### [Description of the task]
Return only the lines from the top of the data down to the one that holds "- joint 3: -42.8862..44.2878", both included, without any pictures.

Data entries
►

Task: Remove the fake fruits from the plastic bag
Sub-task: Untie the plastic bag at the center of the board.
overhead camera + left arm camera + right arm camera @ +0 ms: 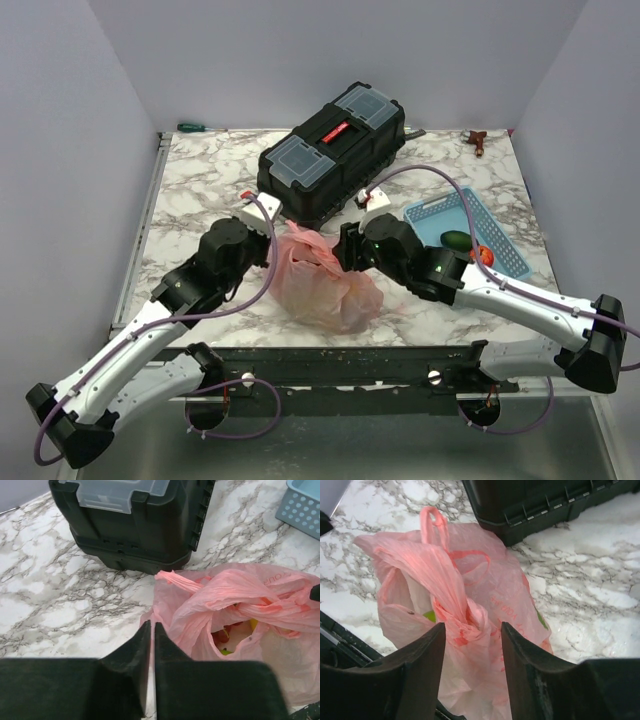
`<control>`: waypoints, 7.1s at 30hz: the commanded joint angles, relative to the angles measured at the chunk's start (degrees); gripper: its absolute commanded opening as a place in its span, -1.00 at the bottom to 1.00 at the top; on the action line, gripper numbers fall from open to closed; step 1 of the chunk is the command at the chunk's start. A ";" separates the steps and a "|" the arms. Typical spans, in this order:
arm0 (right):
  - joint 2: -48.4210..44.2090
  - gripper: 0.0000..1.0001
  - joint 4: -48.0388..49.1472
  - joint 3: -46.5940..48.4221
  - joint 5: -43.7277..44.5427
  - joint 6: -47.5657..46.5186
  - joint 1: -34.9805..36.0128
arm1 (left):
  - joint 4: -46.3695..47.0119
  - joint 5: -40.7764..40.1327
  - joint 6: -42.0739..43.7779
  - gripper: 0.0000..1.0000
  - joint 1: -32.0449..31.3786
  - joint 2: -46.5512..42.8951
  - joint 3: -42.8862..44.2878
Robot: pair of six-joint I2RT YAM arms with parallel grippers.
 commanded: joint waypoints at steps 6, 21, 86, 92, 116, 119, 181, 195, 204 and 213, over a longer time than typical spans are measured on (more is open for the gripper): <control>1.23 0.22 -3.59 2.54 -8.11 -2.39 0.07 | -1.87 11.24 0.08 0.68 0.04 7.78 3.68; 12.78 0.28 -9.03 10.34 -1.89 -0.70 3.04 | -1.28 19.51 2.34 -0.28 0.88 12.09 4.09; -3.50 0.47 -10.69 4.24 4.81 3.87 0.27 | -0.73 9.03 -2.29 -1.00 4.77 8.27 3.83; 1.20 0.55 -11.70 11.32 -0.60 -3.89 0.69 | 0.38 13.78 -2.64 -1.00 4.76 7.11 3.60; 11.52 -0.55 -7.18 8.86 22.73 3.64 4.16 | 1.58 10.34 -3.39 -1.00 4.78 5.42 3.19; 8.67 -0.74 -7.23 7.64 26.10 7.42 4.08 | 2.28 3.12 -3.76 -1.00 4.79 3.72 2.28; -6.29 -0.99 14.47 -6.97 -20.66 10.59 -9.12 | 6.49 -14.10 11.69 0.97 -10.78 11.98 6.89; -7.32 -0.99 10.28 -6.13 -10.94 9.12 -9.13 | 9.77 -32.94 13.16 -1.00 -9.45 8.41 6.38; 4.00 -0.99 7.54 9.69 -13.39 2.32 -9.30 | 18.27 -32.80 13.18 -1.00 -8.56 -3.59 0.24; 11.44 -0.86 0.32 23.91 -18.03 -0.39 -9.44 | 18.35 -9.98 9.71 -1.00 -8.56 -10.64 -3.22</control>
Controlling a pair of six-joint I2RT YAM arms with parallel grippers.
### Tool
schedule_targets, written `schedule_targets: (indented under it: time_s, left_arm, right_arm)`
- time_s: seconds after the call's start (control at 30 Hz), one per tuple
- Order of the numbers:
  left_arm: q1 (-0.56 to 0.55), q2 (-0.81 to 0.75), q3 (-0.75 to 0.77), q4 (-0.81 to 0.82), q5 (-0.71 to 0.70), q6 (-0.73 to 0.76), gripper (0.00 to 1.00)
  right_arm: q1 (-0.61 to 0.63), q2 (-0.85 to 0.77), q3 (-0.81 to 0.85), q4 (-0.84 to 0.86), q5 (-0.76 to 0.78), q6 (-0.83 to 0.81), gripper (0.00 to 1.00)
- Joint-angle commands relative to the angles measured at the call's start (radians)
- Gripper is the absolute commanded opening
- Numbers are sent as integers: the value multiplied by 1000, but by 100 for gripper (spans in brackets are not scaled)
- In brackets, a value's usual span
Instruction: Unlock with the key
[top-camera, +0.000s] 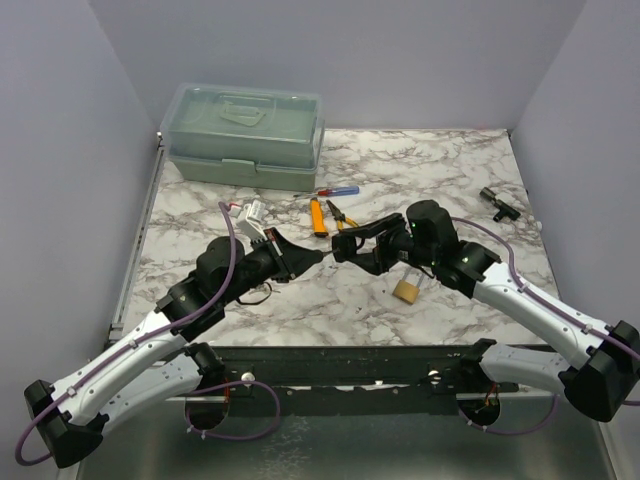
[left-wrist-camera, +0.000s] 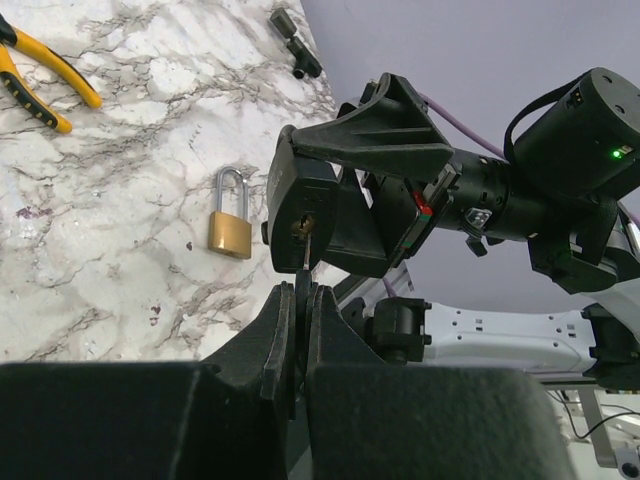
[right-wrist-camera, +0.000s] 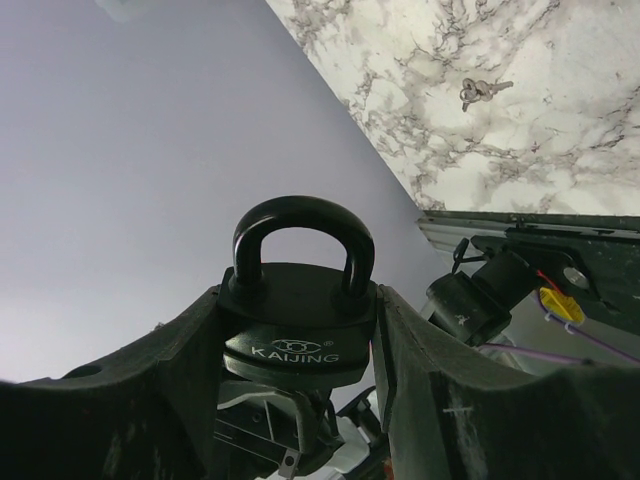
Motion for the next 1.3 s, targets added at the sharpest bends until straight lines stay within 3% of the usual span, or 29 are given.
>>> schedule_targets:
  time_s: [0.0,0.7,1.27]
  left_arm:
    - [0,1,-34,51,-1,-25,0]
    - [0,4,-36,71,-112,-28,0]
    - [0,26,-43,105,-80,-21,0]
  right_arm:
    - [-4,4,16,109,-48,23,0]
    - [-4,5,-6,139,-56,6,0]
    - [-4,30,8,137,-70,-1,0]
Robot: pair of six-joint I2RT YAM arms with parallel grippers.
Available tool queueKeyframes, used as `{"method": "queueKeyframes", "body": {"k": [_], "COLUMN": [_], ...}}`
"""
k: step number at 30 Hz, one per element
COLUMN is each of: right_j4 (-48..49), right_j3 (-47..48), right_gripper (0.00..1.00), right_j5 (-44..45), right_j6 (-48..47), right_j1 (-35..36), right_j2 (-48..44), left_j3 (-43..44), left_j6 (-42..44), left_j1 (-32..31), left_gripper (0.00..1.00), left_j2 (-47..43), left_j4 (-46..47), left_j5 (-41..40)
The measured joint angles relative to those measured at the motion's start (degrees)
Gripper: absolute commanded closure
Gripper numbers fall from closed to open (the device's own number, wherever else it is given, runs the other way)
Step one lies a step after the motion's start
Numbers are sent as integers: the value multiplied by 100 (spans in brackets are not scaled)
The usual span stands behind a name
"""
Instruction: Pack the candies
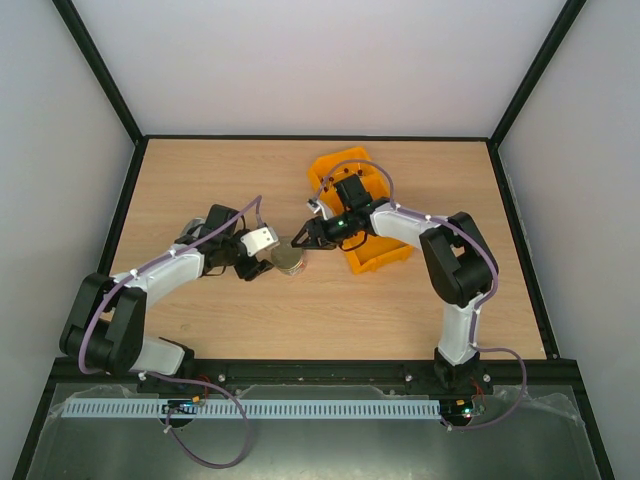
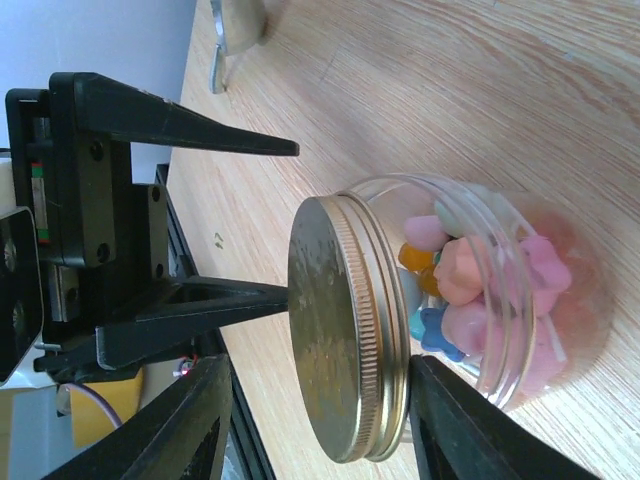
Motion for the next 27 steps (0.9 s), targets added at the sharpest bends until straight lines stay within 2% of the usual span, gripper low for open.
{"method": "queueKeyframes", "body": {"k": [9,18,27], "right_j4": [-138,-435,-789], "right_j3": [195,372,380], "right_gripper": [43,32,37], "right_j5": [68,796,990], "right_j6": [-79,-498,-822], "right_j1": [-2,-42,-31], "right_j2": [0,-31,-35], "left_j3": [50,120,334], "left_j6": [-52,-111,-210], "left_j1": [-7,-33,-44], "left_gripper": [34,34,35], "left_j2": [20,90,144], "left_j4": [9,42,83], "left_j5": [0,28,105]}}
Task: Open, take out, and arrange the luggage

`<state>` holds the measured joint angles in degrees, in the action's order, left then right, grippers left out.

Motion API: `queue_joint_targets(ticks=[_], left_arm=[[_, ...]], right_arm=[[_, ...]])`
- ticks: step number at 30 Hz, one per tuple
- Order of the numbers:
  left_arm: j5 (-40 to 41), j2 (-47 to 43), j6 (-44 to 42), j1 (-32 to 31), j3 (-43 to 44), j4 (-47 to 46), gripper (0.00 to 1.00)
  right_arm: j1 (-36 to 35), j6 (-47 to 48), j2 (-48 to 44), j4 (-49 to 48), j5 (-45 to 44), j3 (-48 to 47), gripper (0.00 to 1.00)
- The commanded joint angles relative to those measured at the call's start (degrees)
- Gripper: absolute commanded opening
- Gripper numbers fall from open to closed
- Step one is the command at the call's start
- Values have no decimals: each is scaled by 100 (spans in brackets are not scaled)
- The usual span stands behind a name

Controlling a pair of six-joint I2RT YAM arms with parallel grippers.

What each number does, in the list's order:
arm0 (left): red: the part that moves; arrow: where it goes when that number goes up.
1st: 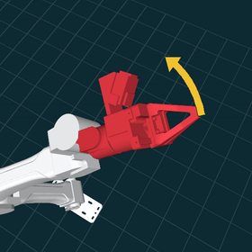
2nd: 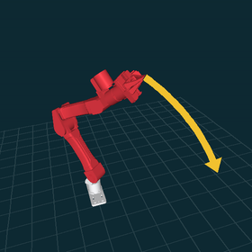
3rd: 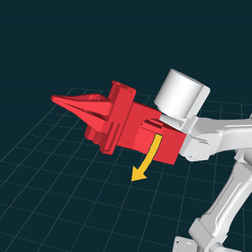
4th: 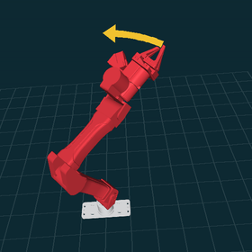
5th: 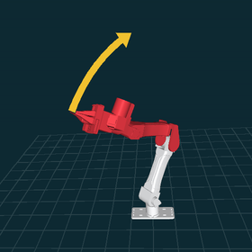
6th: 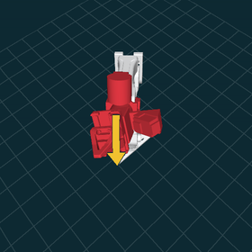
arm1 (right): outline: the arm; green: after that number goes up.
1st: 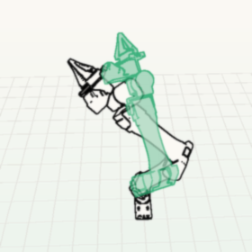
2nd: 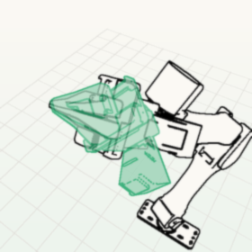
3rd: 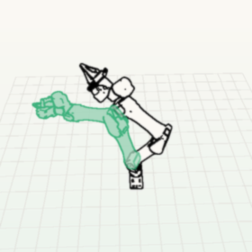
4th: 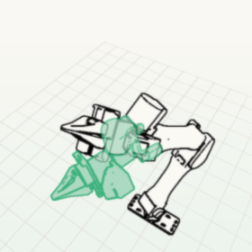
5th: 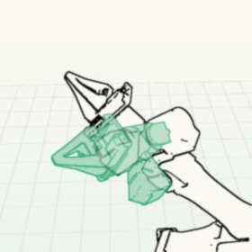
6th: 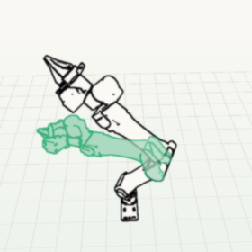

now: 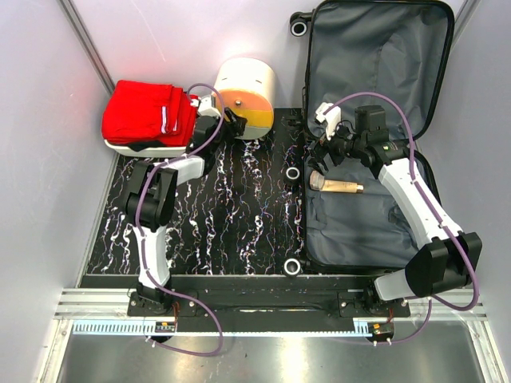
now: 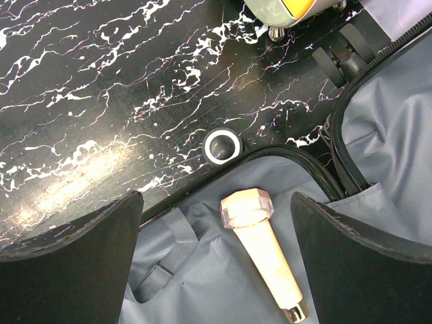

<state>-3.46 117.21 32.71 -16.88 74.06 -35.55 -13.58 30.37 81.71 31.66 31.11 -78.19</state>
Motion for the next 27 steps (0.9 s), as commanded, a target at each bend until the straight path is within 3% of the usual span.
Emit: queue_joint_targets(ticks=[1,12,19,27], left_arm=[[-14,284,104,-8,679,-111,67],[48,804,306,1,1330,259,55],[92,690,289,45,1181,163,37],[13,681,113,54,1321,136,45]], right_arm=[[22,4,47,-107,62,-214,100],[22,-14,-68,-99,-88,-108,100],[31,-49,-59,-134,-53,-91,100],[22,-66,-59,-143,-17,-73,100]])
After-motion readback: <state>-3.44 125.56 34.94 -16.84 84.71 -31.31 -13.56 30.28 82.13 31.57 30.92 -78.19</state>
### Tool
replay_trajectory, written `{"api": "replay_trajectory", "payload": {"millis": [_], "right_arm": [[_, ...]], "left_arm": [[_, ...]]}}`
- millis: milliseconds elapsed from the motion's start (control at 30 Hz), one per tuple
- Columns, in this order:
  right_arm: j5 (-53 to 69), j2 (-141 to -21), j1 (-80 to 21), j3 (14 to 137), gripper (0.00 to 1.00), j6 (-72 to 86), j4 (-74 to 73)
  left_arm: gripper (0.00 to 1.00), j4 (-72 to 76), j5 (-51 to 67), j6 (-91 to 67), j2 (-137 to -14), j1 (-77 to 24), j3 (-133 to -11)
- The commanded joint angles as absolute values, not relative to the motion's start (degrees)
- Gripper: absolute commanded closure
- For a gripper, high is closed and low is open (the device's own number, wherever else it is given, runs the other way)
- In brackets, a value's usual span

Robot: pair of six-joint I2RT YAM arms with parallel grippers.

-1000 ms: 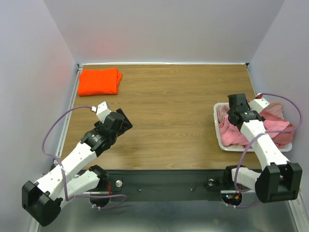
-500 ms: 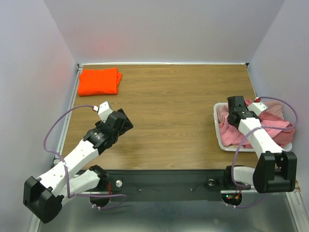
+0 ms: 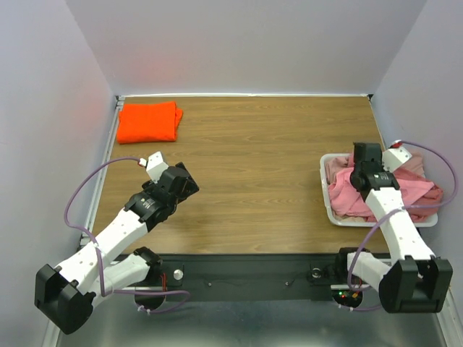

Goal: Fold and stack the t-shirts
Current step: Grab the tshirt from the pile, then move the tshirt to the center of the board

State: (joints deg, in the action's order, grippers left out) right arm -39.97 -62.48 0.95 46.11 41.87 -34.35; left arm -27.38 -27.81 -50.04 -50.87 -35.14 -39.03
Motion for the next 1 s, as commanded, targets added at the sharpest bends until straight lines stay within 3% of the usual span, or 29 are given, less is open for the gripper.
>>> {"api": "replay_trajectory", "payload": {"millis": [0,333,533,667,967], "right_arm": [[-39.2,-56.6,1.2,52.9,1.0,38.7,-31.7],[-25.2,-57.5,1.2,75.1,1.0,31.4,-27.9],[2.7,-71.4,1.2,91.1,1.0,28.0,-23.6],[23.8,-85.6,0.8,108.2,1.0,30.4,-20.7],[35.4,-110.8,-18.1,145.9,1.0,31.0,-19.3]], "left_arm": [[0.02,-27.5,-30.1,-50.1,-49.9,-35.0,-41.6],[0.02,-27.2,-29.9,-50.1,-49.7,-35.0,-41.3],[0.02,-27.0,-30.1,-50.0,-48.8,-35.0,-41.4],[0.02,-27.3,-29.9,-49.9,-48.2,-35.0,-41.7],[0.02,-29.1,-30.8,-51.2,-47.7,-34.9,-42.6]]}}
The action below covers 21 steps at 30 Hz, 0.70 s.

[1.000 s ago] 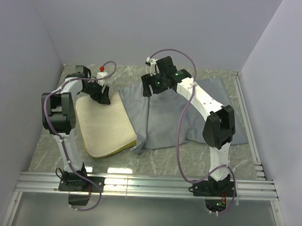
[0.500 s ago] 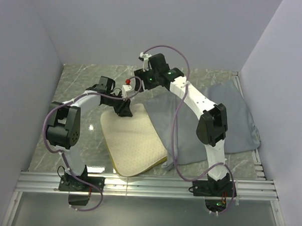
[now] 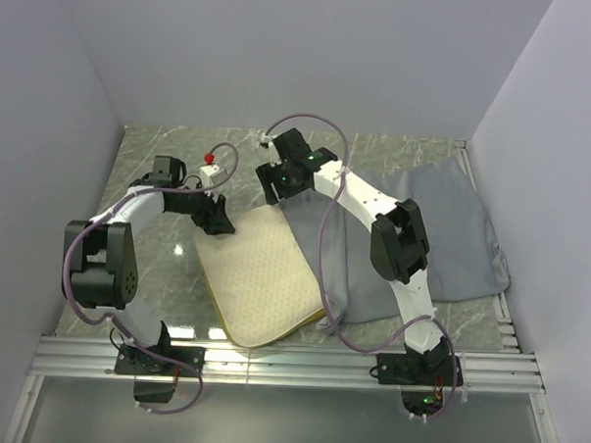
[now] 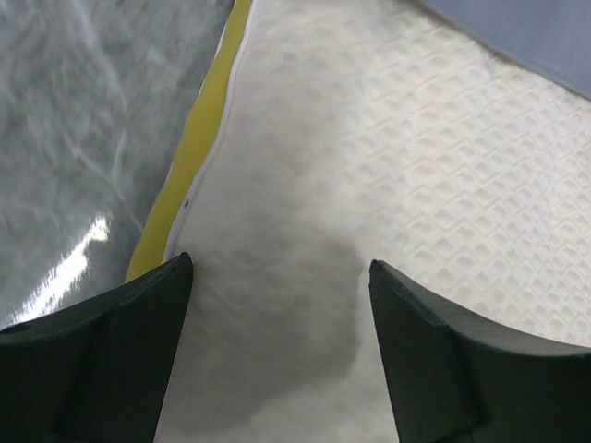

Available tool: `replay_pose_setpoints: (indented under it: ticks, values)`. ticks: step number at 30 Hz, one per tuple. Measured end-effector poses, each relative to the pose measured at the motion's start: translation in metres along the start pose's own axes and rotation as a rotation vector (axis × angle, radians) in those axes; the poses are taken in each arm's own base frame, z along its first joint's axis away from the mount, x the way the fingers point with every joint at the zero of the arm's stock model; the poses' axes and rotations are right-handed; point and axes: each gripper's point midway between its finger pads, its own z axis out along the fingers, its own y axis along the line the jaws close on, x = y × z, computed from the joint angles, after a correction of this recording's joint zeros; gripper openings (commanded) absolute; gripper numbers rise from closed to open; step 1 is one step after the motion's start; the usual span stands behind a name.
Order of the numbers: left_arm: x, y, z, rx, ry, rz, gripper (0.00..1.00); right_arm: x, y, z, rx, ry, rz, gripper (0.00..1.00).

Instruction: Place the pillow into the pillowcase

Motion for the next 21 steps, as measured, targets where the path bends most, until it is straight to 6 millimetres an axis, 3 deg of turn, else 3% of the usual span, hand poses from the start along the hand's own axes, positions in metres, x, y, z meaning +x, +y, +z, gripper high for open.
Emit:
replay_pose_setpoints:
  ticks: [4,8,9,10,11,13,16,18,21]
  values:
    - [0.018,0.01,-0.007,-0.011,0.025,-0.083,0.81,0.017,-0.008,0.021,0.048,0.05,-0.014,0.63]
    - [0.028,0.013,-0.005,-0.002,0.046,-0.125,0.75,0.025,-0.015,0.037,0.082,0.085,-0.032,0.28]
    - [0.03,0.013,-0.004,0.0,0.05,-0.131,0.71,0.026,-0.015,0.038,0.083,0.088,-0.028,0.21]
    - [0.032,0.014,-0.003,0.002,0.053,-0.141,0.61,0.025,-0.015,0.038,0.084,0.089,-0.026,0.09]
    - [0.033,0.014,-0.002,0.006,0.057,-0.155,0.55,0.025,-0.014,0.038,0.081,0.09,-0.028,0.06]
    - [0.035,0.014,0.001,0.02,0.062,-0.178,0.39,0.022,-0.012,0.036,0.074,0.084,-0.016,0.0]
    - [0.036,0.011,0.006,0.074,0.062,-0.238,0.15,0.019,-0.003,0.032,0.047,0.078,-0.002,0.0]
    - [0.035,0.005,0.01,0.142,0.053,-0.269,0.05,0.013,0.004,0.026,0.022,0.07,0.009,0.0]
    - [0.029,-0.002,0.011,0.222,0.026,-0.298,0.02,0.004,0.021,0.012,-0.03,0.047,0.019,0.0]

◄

### [Written answer]
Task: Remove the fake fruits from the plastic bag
Sub-task: Untie the plastic bag at the center of the board.
overhead camera + left arm camera + right arm camera @ +0 ms: 
`<control>`: waypoints, 7.1s at 30hz: the commanded joint angles, relative to the angles measured at the chunk's start (degrees); gripper: its absolute commanded opening as a place in its span, -1.00 at the bottom to 1.00 at the top; on the action line, gripper numbers fall from open to closed; step 1 of the chunk is the command at the chunk's start. A ";" separates the steps and a "|" the arms. Typical spans, in this order:
arm0 (right):
  - joint 2: -48.4210..44.2090
  - gripper: 0.0000..1.0001
  - joint 4: -48.0388..49.1472
  - joint 3: -46.5940..48.4221
  - joint 5: -43.7277..44.5427
  - joint 6: -47.5657..46.5186
  - joint 1: -34.9805..36.0128
arm1 (left):
  - joint 4: -46.3695..47.0119
  - joint 5: -40.7764..40.1327
  - joint 6: -42.0739..43.7779
  - gripper: 0.0000..1.0000
  - joint 1: -32.0449..31.3786
  - joint 2: -46.5512..42.8951
  - joint 3: -42.8862..44.2878

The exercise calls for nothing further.